Previously Congressional aides had estimated the cost of the legislation to be roughly $12 billion, but the new CBO score has caused Congress to take a fresh look at the cost of the legislation.


As previously reported, the House Energy and Commerce Committee last month released the legislation and unanimously passed it out of the Committee. The bill already faced challenges due to concerns about provisions being used to offset the cost of the legislation, particularly a provision that would delay payment to private Medicare Part D plans. CBO estimated that specific provision would offset $5 billion of

the legislation’s cost, while the total offsets amounted to $12 billion.


Of interest to home care and hospice, the legislation contains language requiring the Centers for Medicare & Medicaid Services (CMS) to conduct research supporting innovations with regards to electronic health records, interoperability, and telehealth. The bill instructs CMS to report to committees of jurisdiction in Congress on means of expanding telehealth as well as barrier to its expansion in Medicare. However, it does not require CMS to make any changes to current telehealth services. The bill also includes a section on ensuring the interoperability of health information


The bill provides $10 billion over five years for an NIH Innovation Fund, as well as $1.5 billion in additional funding under the normal appropriation for NIH. This additional funding is intended to boost the nation’s research efforts. It also directs NIH to establish a research network devoted to pediatric diseases and birth defects.


In addition to research provisions, the legislation includes proposals to improve the development and coordination of private and public efforts towards new treatments and cures, including antibiotic drugs and vaccines. With the inclusion of new drug development requirement, some lawmakers argued the legislation should provide additional resources to the Food and Drug Administration in order to carry out the requirements.

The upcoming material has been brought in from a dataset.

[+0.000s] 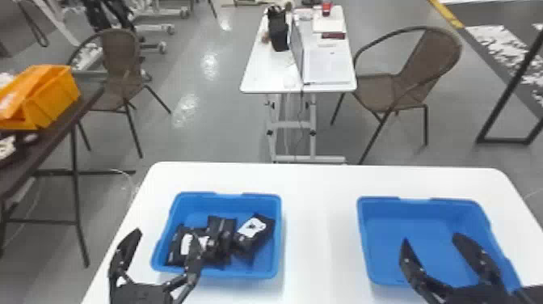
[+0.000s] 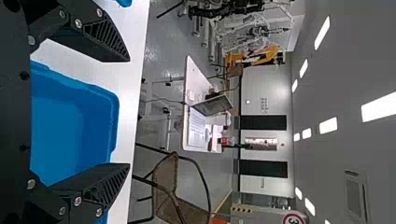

In its 2015 Legislative Blueprint for Action, NAHC provides several recommendations for Congress to ensure the appropriate use of technology in home care. The recommendations include: 1) establish telehomecare services as distinct benefits within the scope of Medicare and federal Medicaid coverage guided by the concepts embodied in the FITT Act, including all present forms of telehealth services; 2) allow for sufficient flexibility to include emerging technologies; 3) clarify that telehomecare qualifies as a covered service under the Medicare home health services and hospice benefits and provide appropriate reimbursement for technology costs; 4) eliminate the list of authorized originating sites for telehealth services by physicians so that the home residence would be a covered telehealth site; 5) ensure that all health care providers, including HHAs and hospices, have access to appropriate bandwidth so that they can take full advantage of advances in technology appropriate for care of homebound patients; and 5) include telehealth equipment and service delivery as allowable costs in home health and hospice. In addition, Congress should work with the Administration to provide financial incentives to HHAs to encourage the adoption and use of electronic health records by home care and hospice providers.


NAHC Report will continue to provide updates regarding the status of this legislation.